What Do I Do If I Spill Bleach On My Trousers?

 

As a dye specialist, this is the most common question that I am asked by people. I do not have a simple answer for this challenge.

Dye is translucent, not opaque. This means that the light actually passes through the colour and reflects off the white fabric behind it. Dye is see-through. When working with it, imagine working with sheets of coloured transparency film with light shining from behind.

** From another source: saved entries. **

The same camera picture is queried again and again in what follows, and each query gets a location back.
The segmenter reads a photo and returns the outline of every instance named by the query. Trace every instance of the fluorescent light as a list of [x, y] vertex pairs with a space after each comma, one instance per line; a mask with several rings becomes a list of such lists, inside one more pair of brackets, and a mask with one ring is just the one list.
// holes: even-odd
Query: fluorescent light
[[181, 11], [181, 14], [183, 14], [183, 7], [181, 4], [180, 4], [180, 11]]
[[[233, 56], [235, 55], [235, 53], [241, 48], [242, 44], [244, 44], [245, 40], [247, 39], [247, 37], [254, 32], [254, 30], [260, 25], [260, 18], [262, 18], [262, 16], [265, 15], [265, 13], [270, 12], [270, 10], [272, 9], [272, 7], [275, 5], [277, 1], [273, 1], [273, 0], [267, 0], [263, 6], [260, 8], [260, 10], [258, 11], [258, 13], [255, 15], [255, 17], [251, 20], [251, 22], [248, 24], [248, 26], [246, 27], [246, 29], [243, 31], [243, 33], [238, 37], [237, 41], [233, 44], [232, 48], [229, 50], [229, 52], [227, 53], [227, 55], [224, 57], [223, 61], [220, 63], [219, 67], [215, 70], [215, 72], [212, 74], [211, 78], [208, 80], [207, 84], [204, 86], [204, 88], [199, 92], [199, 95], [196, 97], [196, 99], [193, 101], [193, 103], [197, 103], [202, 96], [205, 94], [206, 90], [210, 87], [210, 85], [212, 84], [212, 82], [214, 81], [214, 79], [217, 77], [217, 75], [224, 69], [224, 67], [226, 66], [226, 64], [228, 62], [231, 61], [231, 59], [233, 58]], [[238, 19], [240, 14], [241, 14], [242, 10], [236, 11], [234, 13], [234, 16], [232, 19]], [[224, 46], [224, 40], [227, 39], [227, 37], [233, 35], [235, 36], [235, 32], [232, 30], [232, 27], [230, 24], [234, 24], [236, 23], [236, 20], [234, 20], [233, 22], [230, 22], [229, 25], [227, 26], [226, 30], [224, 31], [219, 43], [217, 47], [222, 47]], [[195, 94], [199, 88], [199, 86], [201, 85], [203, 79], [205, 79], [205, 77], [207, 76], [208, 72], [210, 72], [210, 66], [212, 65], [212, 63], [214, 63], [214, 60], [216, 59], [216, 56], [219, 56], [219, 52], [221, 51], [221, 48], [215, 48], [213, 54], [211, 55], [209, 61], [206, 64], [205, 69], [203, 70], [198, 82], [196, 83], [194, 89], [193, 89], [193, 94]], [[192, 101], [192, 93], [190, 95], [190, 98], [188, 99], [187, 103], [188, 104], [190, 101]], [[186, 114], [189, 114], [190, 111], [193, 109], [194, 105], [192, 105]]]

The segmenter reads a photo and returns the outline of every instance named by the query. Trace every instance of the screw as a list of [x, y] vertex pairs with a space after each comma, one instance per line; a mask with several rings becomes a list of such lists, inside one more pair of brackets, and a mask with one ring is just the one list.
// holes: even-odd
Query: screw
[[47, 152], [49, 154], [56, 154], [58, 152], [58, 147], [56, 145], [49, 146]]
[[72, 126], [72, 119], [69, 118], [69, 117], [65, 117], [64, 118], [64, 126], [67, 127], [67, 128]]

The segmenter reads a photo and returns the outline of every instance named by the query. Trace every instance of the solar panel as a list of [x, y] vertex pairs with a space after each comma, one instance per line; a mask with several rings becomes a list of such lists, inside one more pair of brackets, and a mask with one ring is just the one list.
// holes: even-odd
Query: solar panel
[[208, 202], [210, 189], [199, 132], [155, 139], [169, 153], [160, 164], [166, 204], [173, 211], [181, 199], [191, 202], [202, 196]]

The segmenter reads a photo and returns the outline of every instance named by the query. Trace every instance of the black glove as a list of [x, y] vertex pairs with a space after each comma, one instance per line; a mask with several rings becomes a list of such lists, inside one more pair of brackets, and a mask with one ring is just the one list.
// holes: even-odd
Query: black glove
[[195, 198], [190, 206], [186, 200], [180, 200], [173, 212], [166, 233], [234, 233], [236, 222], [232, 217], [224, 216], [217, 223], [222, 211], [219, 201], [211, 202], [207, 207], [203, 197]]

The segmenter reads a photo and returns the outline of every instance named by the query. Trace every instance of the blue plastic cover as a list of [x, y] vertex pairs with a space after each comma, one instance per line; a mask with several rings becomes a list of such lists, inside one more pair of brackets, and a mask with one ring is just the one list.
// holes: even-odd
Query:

It is this quality that leads to such vibrant results when experimenting with dyed techniques. It means that the base cloth can be seen through subsequent layers of dye. If the base is uneven, the next layer will also appear uneven.

  

It is very difficult to cover bleach marks. You will have to completely saturate the fibre to get rid of the mark. The lighter marks may reappear later in subsequent washes as the fabric fades again. Those particular fibres will always have less dye on them than those that were not bleached.

  

Bleach is very destructive, and if you did not wash it out thoroughly just after the spill happened, it is likely to damage the fibre. A fibre that has been softened in this way may not hold dye very well either. This further reduces your chances of solving the problem.

  

When faced with this dilemma (yes, I too am clumsy), there are only two routes that do not lead to more heartache:

  

If the spill is relatively small, I find a permanent black marker at my local stationer that is closest in colour and simply colour it in. Remember to keep the marker in your handbag because the ink is bound to fade and will need touching up once in awhile. (You will usually notice it on the way to a job interview or a meeting with an important investor.)

  

If the spill is large and the “koki-treatment” just too tacky, I simply go with the flow. I go outside to the hosepipe with the garment, the bottle of bleach, a syringe and some rubber gloves. I put on the rubber gloves, draw some bleach into the syringe and squirt it all over the garment to create an artistic dripped effect. As soon as I see the marks I want emerging, I spray the fabric off with the hosepipe to slow down the reaction.

  

Do not stand too close to such a project. The chlorine gas released by the reaction smells bad and can make you very ill. Try not to breathe in the fumes and wear a face mask if you have one.

  

I have created some fabulous “designer” garments for myself from some of my clumsier moments.

  

Wash the fabric thoroughly to remove all the bleach. How many washes will depend on how strong the bleach was that you used. When you can no longer smell it, you can stop washing. If you leave traces of bleach in the fabric, it will weaken the fibre and you can expect the garment to tear.

  

Good luck with your spill.

  

Written by Melanie Brummer

Author of Contemporary Dyecraft (Metz Press)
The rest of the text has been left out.